ABOUT THIS EXERCISE: Extract every line between the one with "Coordinates are written like [[447, 29]]." and the end of the entries, both included, word for word and free of pictures.

───── EXERCISE DATA ─────

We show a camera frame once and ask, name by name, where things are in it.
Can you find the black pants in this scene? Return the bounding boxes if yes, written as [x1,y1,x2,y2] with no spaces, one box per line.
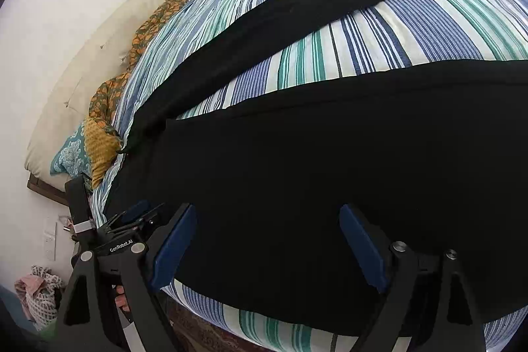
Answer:
[104,0,527,333]

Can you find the left hand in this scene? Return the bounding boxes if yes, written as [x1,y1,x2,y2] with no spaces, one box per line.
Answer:
[115,285,132,322]

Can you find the laundry basket with clothes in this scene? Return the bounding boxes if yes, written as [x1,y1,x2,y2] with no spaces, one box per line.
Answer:
[14,265,64,332]

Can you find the mustard yellow pillow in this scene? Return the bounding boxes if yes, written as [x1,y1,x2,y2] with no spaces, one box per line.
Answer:
[84,117,121,189]

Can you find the teal patterned pillow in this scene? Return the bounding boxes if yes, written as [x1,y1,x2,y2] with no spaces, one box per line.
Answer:
[49,122,91,179]

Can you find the orange floral blanket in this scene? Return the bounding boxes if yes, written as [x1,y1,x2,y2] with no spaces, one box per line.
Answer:
[84,0,189,136]

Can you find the beige headboard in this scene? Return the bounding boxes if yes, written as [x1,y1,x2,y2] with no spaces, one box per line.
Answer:
[25,0,164,205]

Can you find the striped blue green bedsheet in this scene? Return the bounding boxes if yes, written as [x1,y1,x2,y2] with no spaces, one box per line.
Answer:
[90,0,528,352]

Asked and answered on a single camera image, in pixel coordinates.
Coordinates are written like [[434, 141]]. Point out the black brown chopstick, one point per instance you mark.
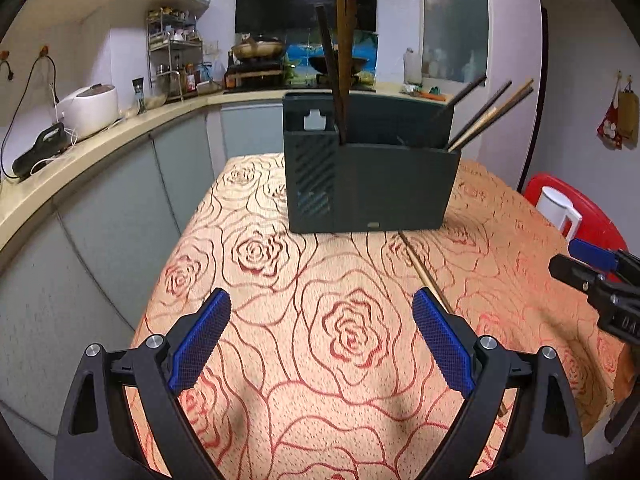
[[492, 118]]

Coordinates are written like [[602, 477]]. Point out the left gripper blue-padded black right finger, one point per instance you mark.
[[543, 439]]

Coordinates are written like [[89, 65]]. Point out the long reddish brown chopstick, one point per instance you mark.
[[343, 76]]

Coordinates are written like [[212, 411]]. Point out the white electric kettle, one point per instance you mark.
[[559, 210]]

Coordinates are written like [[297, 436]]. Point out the white plastic bottle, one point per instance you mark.
[[412, 67]]

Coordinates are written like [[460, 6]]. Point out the light bamboo chopstick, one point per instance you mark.
[[495, 106]]

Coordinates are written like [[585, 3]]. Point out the dark wooden chopstick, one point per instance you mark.
[[460, 96]]

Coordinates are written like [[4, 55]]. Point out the metal spice rack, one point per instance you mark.
[[174, 50]]

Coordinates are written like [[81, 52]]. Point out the dark green utensil holder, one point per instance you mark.
[[392, 172]]

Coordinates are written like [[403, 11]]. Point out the rose patterned tablecloth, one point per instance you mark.
[[321, 372]]

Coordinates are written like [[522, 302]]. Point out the black device on counter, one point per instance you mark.
[[50, 143]]

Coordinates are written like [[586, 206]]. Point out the thin black chopstick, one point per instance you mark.
[[479, 114]]

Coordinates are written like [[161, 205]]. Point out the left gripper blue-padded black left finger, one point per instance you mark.
[[97, 439]]

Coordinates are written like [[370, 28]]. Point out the wok on stove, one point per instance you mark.
[[258, 48]]

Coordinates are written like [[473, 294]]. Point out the red plastic chair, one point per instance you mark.
[[597, 239]]

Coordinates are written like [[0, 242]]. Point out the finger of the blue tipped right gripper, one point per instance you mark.
[[584, 265]]

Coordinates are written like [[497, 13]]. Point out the pale bamboo chopstick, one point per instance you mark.
[[425, 272]]

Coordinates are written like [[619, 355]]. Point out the dark brown short chopstick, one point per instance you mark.
[[331, 64]]

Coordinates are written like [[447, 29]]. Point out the white rice cooker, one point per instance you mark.
[[89, 110]]

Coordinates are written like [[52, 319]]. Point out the hanging red cloth decoration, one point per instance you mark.
[[620, 126]]

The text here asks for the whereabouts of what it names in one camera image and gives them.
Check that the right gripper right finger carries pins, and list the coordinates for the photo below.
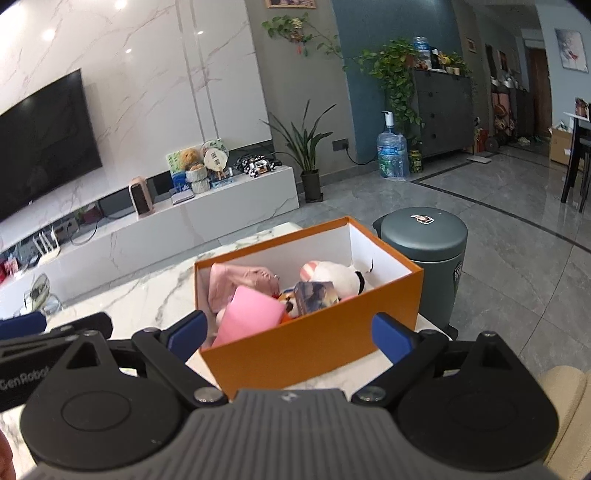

─────

FINISHED EXERCISE:
Coordinates are written like [[447, 29]]. Point out the white rice cooker, one point per instance you mark.
[[89, 110]]

Coordinates are written like [[52, 319]]. Point out the hanging red cloth decoration, one point per instance you mark.
[[620, 126]]

The text here asks for the whereabouts of what it names in one camera image and gives them.
Check that the right gripper right finger carries pins, and list the coordinates for the photo below.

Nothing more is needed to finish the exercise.